Il est avéré que le mariage de la princesse Catherine, sœur d’Henri, avec d’Épernon, fut mis en avant comme moyen de cimenter l’alliance politique qui venait de se conclure entre eux ; mais d’où vint la proposition ? Question délicate. A en croire Sully, ce fut de la part de d’Épernon « par tierces personnes interposées, » et grande aurait été l’indignation de Navarre devant une semblable outrecuidance. Dix ans plus tard, Henri IV l’avait encore sur le cœur et faisait figurer ce grief au premier rang des motifs de son animosité contre d’Épernon. Telle est la version des OEconomies[3]. Je la considère comme une invention pure. Girard, qui ne dit pas toujours vrai, mais qui a sur beaucoup de panégyristes l’avantage de ne pas mentir de son chef et de transmettre sur presque tous les cas la version même de son héros, déclare formellement que la main de la princesse lui fut offerte. Toutes les vraisemblances sont de ce côté. Entre d’Épernon et Navarre, le plus intéressé des deux à resserrer étroitement les liens de la solidarité d’action, c’était incontestablement Navarre.
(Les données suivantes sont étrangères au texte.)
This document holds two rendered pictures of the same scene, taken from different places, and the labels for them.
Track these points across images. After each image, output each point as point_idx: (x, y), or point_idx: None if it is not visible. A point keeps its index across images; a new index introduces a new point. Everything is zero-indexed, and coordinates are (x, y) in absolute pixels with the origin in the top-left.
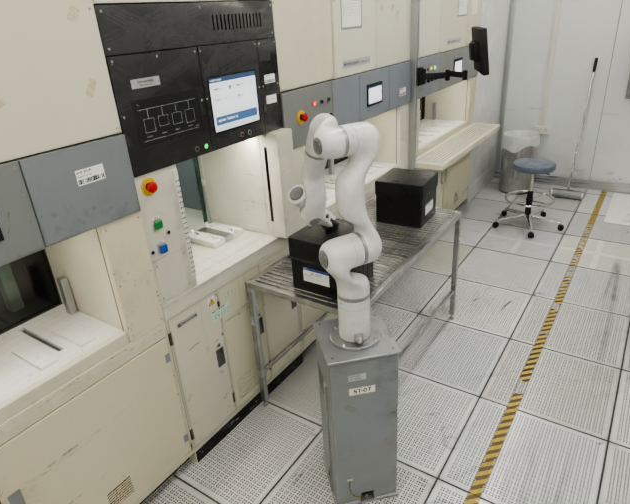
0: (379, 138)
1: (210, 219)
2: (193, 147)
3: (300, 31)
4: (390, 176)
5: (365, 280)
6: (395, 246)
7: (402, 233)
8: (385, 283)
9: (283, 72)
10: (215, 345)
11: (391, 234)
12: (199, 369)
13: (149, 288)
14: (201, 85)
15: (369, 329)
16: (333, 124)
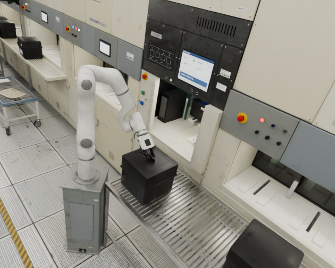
0: (78, 84)
1: None
2: (165, 75)
3: (279, 58)
4: (268, 236)
5: (80, 151)
6: (183, 237)
7: (210, 256)
8: (129, 207)
9: (243, 78)
10: None
11: (208, 245)
12: None
13: (134, 110)
14: (178, 50)
15: (79, 175)
16: (99, 71)
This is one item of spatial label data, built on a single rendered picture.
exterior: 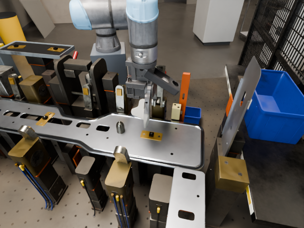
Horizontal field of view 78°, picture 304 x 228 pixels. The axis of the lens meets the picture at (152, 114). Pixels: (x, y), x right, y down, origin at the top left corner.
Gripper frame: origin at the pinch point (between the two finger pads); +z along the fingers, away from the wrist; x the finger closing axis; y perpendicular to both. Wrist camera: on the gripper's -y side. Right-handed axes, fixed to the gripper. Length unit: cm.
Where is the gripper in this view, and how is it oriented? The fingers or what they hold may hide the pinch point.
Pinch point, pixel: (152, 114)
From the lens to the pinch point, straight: 65.3
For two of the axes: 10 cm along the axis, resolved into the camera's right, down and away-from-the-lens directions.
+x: -2.1, 6.4, -7.4
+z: 0.1, 7.6, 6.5
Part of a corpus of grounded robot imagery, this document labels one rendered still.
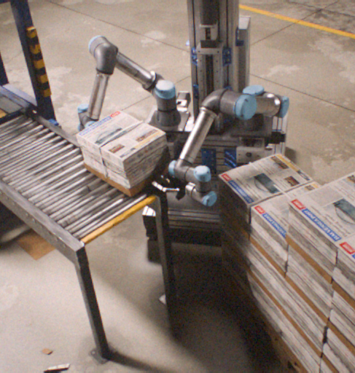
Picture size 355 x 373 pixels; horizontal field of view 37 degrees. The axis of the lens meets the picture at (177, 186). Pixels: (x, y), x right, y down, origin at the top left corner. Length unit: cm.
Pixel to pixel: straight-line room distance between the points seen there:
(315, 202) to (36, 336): 178
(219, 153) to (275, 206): 77
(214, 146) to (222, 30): 65
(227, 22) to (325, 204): 127
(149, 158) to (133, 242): 108
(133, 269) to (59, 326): 57
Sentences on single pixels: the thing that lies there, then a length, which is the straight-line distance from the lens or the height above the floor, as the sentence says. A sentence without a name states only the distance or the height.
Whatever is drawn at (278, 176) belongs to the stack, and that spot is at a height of 83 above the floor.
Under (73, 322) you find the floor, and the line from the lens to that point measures 320.
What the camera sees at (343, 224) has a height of 107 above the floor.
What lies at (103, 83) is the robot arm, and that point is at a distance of 290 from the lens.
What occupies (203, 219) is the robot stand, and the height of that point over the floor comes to 23.
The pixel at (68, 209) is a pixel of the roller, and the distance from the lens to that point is 265.
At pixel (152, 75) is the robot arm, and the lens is 314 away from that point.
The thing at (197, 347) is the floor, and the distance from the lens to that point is 298.
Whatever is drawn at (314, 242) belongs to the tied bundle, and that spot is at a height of 96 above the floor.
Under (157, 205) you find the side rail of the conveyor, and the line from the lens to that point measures 267.
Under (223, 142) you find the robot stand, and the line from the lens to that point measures 311.
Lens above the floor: 243
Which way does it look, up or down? 38 degrees down
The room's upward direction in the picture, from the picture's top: 5 degrees counter-clockwise
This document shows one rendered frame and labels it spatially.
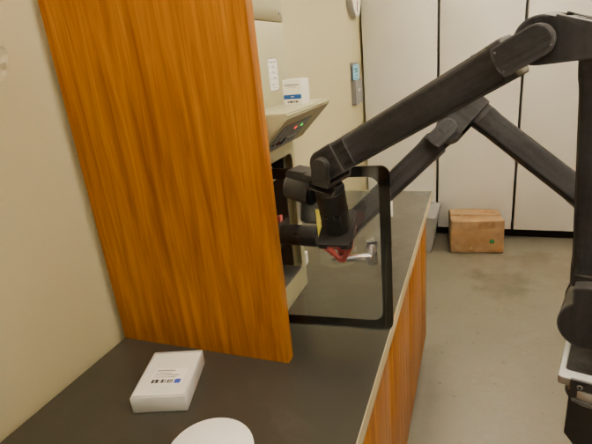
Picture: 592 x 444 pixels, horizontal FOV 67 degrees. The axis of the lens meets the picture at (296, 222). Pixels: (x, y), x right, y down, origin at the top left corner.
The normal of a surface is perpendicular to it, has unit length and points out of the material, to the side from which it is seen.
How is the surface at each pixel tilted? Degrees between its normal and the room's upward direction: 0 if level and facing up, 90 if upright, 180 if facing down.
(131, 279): 90
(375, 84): 90
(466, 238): 92
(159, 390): 0
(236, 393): 0
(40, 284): 90
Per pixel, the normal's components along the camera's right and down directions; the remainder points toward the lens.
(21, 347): 0.93, 0.04
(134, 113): -0.35, 0.35
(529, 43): -0.60, 0.37
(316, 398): -0.10, -0.94
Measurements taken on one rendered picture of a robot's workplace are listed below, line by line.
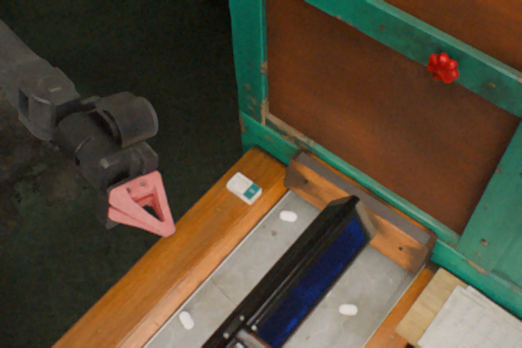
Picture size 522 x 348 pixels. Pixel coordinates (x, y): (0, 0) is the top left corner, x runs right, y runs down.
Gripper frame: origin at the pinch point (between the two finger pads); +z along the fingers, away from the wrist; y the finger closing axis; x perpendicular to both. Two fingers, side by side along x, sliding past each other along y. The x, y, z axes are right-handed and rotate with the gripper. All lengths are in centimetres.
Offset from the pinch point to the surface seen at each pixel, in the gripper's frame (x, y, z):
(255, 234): -35, 36, -11
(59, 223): -40, 113, -88
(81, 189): -53, 108, -94
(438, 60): -33.7, -17.9, 7.6
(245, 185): -38, 30, -18
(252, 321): -4.4, 7.6, 12.5
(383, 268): -47, 32, 11
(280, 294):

Sans d’Épernon, que devenait sa cause dans l’esprit mobile et capricieux d’Henri III ? Quel autre appui avait-il au conseil, quelle autre influence pour déjouer les mesures de ses adversaires, si formidables en nombre et en audace, si acharnés, si déloyaux, et qui venaient de recruter dans la branche même dont il était le chef des opposans à ses droits en la personne du cardinal de Bourbon son oncle et de son cousin le cardinal de Vendôme ? Dans l’état de l’opinion publique, pleine d’hésitations et d’incertitudes sur la légitimité des prétentions en présence, une déclaration sortie de la bouche du roi, malgré le discrédit où il était tombé, pouvait peser d’un grand poids. Il était capital pour Navarre de ne pas l’avoir contre lui. Comment en être assuré sans l’active et incessante intervention du favori, qui primait déjà visiblement Joyeuse et possédait à peu près sans partage la confiance de son maître ? — Dira-t-on qu’une alliance avec les Nogaret devait révolter le descendant de saint Louis ? mais, roi de France, à plus forte

  1. Busbecq, lettre du 27 août 1383.
  2. Brantôme, édit. Foucault, t. V, p. 178.
  3. OEconomies, édit. Petitot, t. II, p. 345, 346, 347, 348.